▸ Exercise details:
From the data below, retype exactly the lines starting with the one that contains "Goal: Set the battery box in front" and ending with the one that contains "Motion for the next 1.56", both included.

▸ Source data:
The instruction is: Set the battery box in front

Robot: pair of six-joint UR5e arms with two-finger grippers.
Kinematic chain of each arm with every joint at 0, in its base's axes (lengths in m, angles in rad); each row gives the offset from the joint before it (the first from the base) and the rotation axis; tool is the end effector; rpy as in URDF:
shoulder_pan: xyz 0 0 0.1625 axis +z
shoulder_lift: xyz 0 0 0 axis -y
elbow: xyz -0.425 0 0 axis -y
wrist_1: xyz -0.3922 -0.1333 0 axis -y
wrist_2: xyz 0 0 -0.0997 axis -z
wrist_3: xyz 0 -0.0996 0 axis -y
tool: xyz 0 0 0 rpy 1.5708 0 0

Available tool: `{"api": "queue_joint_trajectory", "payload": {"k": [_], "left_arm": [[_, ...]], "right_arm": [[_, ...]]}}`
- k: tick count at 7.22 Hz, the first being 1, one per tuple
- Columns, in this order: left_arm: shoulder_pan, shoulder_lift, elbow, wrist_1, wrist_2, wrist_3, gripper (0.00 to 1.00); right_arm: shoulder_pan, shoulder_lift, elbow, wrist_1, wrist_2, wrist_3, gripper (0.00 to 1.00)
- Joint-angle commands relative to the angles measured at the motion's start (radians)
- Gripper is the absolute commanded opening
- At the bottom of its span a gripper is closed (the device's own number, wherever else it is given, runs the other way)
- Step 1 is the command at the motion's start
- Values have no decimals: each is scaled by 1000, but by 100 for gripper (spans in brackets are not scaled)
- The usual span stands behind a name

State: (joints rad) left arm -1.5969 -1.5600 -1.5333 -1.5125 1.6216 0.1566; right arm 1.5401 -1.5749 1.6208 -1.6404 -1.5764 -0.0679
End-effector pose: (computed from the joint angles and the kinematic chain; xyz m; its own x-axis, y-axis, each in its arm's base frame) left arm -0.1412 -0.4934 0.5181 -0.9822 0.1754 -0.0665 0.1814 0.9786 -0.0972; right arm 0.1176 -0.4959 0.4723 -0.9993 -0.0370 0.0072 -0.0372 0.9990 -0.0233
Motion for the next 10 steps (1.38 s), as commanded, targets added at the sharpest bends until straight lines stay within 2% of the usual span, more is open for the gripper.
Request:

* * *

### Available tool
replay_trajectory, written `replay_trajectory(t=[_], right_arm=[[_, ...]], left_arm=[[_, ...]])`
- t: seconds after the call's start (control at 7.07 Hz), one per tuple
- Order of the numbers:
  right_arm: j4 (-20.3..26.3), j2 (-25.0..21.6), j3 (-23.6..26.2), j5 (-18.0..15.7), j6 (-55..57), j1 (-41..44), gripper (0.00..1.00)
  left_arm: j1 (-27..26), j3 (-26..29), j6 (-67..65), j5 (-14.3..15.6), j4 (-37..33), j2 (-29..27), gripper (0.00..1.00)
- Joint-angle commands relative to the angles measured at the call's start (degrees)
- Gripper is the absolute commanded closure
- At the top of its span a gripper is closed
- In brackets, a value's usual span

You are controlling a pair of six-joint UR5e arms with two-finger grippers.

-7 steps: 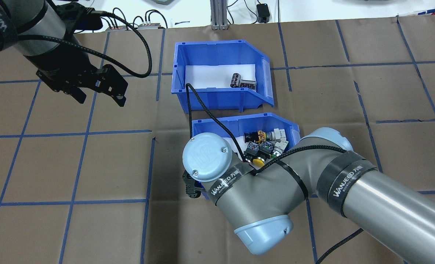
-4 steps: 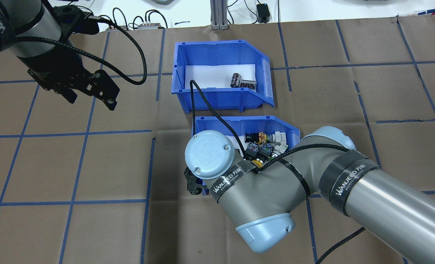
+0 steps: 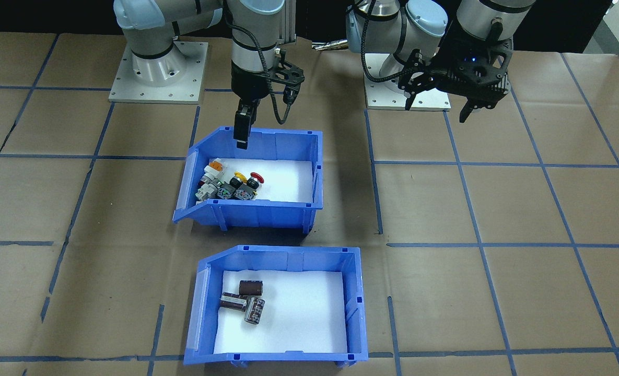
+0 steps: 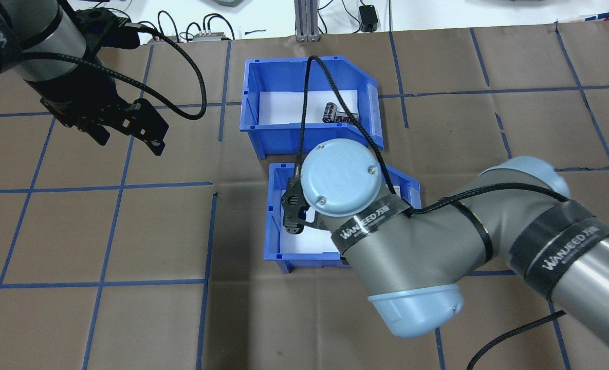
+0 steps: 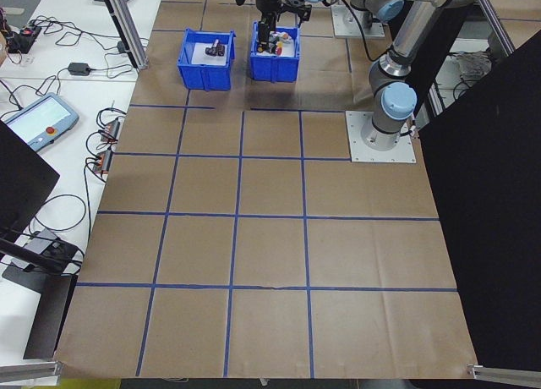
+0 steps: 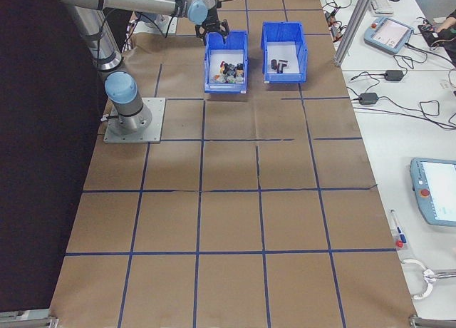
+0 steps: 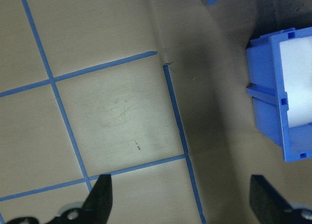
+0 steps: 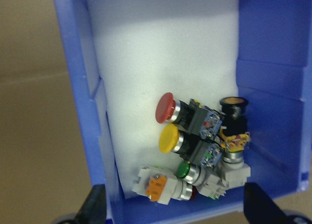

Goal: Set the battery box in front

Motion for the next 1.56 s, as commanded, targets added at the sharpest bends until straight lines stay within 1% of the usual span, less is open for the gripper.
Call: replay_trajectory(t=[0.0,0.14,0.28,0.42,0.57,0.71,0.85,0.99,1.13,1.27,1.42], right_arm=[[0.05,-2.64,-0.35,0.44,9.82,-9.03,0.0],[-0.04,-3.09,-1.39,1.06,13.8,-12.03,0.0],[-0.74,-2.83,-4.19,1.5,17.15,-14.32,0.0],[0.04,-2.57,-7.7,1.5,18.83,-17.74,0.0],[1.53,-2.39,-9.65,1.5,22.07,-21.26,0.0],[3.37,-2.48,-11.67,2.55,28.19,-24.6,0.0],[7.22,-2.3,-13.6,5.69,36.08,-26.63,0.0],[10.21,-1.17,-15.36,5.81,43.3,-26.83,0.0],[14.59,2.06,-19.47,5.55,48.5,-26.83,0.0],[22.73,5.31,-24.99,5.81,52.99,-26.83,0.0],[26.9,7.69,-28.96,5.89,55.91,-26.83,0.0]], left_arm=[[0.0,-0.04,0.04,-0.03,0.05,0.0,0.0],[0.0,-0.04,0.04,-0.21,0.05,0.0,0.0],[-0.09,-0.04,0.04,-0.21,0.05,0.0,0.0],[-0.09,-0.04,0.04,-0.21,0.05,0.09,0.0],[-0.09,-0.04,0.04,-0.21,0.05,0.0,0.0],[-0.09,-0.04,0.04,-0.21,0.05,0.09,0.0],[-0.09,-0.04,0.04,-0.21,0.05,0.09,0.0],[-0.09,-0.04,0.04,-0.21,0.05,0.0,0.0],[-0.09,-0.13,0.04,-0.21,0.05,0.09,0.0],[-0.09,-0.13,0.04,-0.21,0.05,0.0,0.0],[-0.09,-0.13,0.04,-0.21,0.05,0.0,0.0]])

▸ Reply:
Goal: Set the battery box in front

Motion for the next 1.56 s, as commanded, targets added at the sharpest bends until straight lines stay within 1% of the usual span, less is open for the gripper.

That's the answer, with nothing more to add.